John Calvin, a pastor acutely sensitive to the imperfect feeling of our faith, says that true faith “clings so fast to the inmost parts that, however it seems to be shaken or to bend this way or that, its light is never so extinguished or snuffed out that it does not at least lurk as it were beneath the ashes” (Institutes). Like David prays in Psalm 139:11–12, our faith may often slip away from our sight, but it does not slip away from God who gave it in the first place.
Separate your feelings from the truth.
2. Find a friend to remind you of the truth.
Depression gets you stuck inside your head. Your brain becomes a swirling mass of half-truths and distorted perceptions. Up seems down; truth seems stranger than fiction. It’s impossible to think straight. It’s like looking upside down in a hall of darkened mirrors.
During these times, I need someone to tell me the truth. Not in a corrective way or as an exhortation, but simply as an anchor. I need someone to say, “Listen, here’s what’s true. I know it doesn’t feel true, but it’s true. Right now, you feel like you are doomed. But God is with you. He loves you and won’t let you go.”
If you’re depressed, one of your greatest temptations is to shut people out. And I get that. It’s really hard to let people into the cage of your life. But you need someone to gently remind you of what’s real; a faithful friend to walk through the valley of depression with you.
When your friend speaks the truth to you, it gives you something to grab onto. In the moments of darkness, don’t believe what your mind is telling you. Believe the words of your faithful friend.
3. Give sunshine to the soul.
There is an intimate connection between the body and soul. The body often charts the way forward and the soul follows in the wake. When your body is deeply sick, it pulls your soul downward, like a weight tied around the ankle.
I’ve found that one of the most effective methods for increasing my faith begins with my body. When I exercise or go for a walk or sit in the sunshine, my body feels better. Blood and oxygen pump through my body, refreshing and nurturing it. When I feel better, I think more clearly and see things more accurately.
When I think more clearly, I can more easily process and embrace God’s promises.
When I embrace God’s promises, my faith surges.

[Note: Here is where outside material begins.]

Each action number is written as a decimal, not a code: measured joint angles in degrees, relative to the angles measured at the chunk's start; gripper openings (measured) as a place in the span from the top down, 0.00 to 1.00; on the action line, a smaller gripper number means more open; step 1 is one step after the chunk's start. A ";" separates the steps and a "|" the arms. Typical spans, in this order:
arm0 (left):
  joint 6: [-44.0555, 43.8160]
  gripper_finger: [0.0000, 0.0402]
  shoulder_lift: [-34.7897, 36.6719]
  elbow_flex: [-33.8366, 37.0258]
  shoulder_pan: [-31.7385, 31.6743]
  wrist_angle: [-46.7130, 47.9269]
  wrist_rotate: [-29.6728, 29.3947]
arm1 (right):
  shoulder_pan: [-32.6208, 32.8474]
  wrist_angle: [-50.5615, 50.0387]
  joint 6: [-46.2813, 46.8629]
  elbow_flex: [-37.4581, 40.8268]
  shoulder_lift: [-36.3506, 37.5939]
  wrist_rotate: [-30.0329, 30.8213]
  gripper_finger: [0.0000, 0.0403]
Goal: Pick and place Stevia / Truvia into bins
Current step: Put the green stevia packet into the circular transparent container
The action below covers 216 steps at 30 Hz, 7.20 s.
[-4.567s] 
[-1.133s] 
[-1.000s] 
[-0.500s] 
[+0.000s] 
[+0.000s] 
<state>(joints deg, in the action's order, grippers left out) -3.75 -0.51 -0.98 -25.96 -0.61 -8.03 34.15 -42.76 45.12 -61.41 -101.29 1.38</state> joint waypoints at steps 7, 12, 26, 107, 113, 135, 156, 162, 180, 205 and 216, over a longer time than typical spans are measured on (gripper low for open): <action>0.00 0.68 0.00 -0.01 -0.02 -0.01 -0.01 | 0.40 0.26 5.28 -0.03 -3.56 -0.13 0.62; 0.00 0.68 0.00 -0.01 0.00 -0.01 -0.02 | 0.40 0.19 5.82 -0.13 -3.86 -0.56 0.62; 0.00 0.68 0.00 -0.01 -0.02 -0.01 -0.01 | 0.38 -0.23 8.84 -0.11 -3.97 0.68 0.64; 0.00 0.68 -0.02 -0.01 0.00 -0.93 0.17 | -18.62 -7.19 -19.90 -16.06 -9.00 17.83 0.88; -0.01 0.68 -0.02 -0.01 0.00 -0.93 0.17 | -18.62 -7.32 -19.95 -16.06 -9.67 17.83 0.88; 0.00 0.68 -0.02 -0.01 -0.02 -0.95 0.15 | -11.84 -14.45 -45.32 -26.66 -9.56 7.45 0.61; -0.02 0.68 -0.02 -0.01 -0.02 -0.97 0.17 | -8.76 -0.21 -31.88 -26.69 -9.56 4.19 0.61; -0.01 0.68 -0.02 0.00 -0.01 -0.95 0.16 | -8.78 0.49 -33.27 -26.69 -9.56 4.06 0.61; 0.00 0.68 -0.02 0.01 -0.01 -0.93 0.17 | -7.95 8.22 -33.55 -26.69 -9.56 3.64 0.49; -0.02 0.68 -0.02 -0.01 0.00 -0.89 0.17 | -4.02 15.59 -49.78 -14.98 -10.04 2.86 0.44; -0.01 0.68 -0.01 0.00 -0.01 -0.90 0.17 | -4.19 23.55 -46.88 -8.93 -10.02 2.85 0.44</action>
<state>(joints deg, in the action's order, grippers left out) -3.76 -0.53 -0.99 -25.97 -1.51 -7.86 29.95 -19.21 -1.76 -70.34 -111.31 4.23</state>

Charles Spurgeon, who often fought depression, said,
If you’re depressed, embrace the sunshine. Go for a walk or a jog. Sit on your porch and feel the warmth on your face. Drink your coffee and watch the sun rise.
You won’t feel like it. You’ll want to hole up in the darkness of your room or stay in bed. But just twenty minutes in the sun can do wonders for the darkened brain and the sunken soul.
A Grip Stronger Than Your Own
Ultimately, your hope in depression hinges on Jesus. He’s holding onto you even when it feels like you’re free falling. You may be in the dark, but your Shepherd is walking right beside you. He knows what it’s like to be overwhelmed by grief and swallowed by bleakness.
Your grip on life may falter, but his grip on you won’t.